Paul Smith, a jazz pianist, composer, arranger and conductor for such stars as Ella Fitzgerald, Sammy Davis Jr., Sarah Vaughan, Rosemary Clooney and Anita O’Day, died of heart failure June 29 at Torrance Memorial Hospital in Los Angeles. He was 91 and still performing, frequently appearing at the Terranea Resort near his home on the Palos Verdes Peninsula.
Smith was born in San Diego and started playing piano at the age of eight.
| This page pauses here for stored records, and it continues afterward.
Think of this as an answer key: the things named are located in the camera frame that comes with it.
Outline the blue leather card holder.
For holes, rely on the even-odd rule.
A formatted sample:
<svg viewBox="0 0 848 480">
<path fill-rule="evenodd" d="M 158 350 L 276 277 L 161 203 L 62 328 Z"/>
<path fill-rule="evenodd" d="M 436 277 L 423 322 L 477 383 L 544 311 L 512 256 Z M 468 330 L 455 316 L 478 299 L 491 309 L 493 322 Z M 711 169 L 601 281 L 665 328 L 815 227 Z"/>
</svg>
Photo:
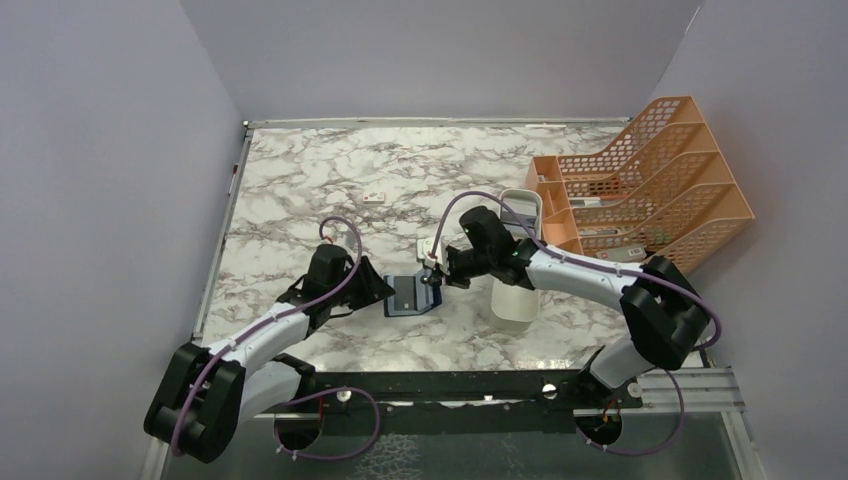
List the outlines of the blue leather card holder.
<svg viewBox="0 0 848 480">
<path fill-rule="evenodd" d="M 424 281 L 431 273 L 431 269 L 422 268 L 410 275 L 385 275 L 383 280 L 395 294 L 383 300 L 384 316 L 420 316 L 438 308 L 443 302 L 440 286 Z"/>
</svg>

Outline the black VIP credit card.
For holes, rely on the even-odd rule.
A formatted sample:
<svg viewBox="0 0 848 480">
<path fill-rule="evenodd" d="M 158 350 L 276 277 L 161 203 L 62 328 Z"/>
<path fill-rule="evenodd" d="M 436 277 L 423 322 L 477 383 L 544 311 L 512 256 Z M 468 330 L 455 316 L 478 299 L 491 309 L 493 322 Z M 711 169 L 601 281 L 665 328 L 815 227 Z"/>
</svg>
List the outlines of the black VIP credit card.
<svg viewBox="0 0 848 480">
<path fill-rule="evenodd" d="M 389 299 L 388 315 L 390 317 L 411 316 L 417 312 L 417 283 L 411 275 L 395 275 L 391 277 L 392 287 L 396 294 Z"/>
</svg>

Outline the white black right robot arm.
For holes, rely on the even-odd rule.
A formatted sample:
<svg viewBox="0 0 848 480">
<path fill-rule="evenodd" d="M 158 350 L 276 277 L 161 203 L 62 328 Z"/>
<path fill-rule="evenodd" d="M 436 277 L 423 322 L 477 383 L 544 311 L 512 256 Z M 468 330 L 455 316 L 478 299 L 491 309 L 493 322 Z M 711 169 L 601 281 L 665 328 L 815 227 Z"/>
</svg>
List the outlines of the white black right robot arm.
<svg viewBox="0 0 848 480">
<path fill-rule="evenodd" d="M 600 407 L 629 380 L 653 369 L 677 370 L 699 347 L 715 316 L 677 266 L 665 257 L 615 263 L 573 254 L 530 236 L 515 238 L 492 210 L 466 211 L 460 250 L 434 237 L 419 258 L 431 285 L 466 289 L 490 275 L 525 290 L 581 297 L 624 316 L 627 333 L 596 352 L 577 380 L 579 398 Z"/>
</svg>

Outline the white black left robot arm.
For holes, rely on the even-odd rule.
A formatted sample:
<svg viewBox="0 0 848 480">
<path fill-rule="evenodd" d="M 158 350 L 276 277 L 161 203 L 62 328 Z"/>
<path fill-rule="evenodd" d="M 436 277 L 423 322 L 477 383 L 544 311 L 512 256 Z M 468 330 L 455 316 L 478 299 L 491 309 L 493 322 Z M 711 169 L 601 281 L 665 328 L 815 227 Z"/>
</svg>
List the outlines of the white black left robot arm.
<svg viewBox="0 0 848 480">
<path fill-rule="evenodd" d="M 356 311 L 395 293 L 366 256 L 324 244 L 307 272 L 259 319 L 206 347 L 193 343 L 173 354 L 143 422 L 144 431 L 203 463 L 217 459 L 240 423 L 283 403 L 290 410 L 313 401 L 313 367 L 286 359 L 284 350 L 323 326 L 336 307 Z"/>
</svg>

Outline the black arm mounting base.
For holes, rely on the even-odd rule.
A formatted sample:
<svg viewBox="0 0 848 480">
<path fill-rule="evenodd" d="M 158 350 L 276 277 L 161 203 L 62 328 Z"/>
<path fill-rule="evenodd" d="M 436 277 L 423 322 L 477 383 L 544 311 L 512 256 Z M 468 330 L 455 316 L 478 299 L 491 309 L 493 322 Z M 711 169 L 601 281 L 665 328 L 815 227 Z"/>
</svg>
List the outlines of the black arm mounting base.
<svg viewBox="0 0 848 480">
<path fill-rule="evenodd" d="M 274 357 L 246 389 L 273 415 L 276 440 L 299 455 L 321 437 L 385 434 L 586 433 L 612 443 L 621 414 L 643 405 L 635 381 L 606 391 L 581 370 L 319 372 L 288 354 Z"/>
</svg>

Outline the small white red card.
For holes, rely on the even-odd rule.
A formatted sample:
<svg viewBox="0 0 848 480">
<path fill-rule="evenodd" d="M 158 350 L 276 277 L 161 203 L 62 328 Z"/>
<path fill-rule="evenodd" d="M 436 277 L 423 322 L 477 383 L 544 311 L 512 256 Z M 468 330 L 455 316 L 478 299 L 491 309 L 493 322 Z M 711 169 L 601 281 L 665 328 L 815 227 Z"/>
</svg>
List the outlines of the small white red card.
<svg viewBox="0 0 848 480">
<path fill-rule="evenodd" d="M 386 195 L 384 192 L 368 192 L 363 195 L 362 200 L 364 203 L 384 203 Z"/>
</svg>

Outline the stack of cards in tray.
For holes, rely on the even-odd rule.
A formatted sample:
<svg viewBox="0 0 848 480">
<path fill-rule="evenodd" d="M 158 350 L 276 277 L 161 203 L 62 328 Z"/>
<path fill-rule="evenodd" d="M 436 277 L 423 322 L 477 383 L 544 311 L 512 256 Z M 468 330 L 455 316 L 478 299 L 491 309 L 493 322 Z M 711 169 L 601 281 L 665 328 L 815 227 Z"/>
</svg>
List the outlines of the stack of cards in tray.
<svg viewBox="0 0 848 480">
<path fill-rule="evenodd" d="M 519 225 L 522 221 L 529 228 L 535 228 L 538 219 L 538 208 L 534 200 L 521 198 L 505 198 L 504 203 L 509 206 L 514 214 L 507 210 L 502 211 L 502 221 L 509 225 Z"/>
</svg>

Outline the white oblong plastic tray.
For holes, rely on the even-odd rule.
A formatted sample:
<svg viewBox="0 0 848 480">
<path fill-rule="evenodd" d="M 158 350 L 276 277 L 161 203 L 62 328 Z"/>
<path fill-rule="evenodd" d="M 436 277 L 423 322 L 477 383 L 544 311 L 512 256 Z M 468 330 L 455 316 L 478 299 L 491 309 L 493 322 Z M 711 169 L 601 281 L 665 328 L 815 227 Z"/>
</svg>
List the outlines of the white oblong plastic tray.
<svg viewBox="0 0 848 480">
<path fill-rule="evenodd" d="M 534 200 L 538 208 L 538 219 L 535 228 L 529 228 L 537 239 L 542 238 L 541 217 L 543 201 L 539 194 L 532 190 L 510 188 L 500 194 L 500 199 L 521 198 Z M 538 317 L 541 308 L 540 292 L 530 291 L 518 286 L 509 286 L 494 279 L 491 289 L 490 323 L 508 332 L 525 331 Z"/>
</svg>

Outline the grey red box in organizer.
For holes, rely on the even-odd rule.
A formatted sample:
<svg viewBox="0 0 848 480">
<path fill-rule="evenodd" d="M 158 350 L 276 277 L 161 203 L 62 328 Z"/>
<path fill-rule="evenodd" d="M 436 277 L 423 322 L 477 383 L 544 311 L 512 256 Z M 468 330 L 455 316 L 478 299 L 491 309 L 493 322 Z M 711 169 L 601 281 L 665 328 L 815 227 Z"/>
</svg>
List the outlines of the grey red box in organizer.
<svg viewBox="0 0 848 480">
<path fill-rule="evenodd" d="M 647 257 L 647 252 L 642 245 L 628 245 L 599 250 L 595 256 L 610 262 L 639 263 Z"/>
</svg>

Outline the orange mesh file organizer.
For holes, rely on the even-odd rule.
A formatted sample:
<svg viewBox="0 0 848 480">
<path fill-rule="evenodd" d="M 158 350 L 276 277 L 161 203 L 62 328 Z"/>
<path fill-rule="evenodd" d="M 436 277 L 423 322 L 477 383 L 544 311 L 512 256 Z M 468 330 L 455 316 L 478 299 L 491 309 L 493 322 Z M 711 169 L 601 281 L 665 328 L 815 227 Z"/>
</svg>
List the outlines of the orange mesh file organizer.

He formed his first band while in high school, began his professional career in 1941 with the Johnny Richards band and became a member of the Les Paul Trio in 1946. He was pianist-arranger for the Tommy Dorsey Orchestra from 1947-48 and moved to Hollywood in 1949, where he began recording with arranger-conductors such asas Paul Weston and Billy May.
He worked as a staff pianist for Warner Brothers Studios (playing on numerous film soundtracks), and spent over a decade at NBC, arranging, conducting and playing on hundreds of radio and TV broadcasts, including eight years with the “Dinah Shore Show” and more than 25 years with Steve Allen.
Smith recorded nearly 60 solo albums under his own name, more than half of which are still in print, and accompanied Ella Fitzgerald both on recordings and on tour from 1956 to 1978. He also played and recorded with musicians including Stan Kenton, Dizzy Gillespie, Pearl Bailey, Nat King Cole, Tony Martin, Carol Burnett, Red Skelton, Pat Boone, and Gordon MacRae.
Smith was still active and was scheduled to perform with his wife of 54 years, singer-pianist Annette Warren, at the Catalina Jazz Club in Hollywood on July 17. Married in 1958, they had recorded several albums together, including “His and Hers” for Capitol Records.
Smith is survived by his daughter, actress Lauri Johnson, and sons Gary and Paul, as well as eight grandchildren and two great-grandchildren.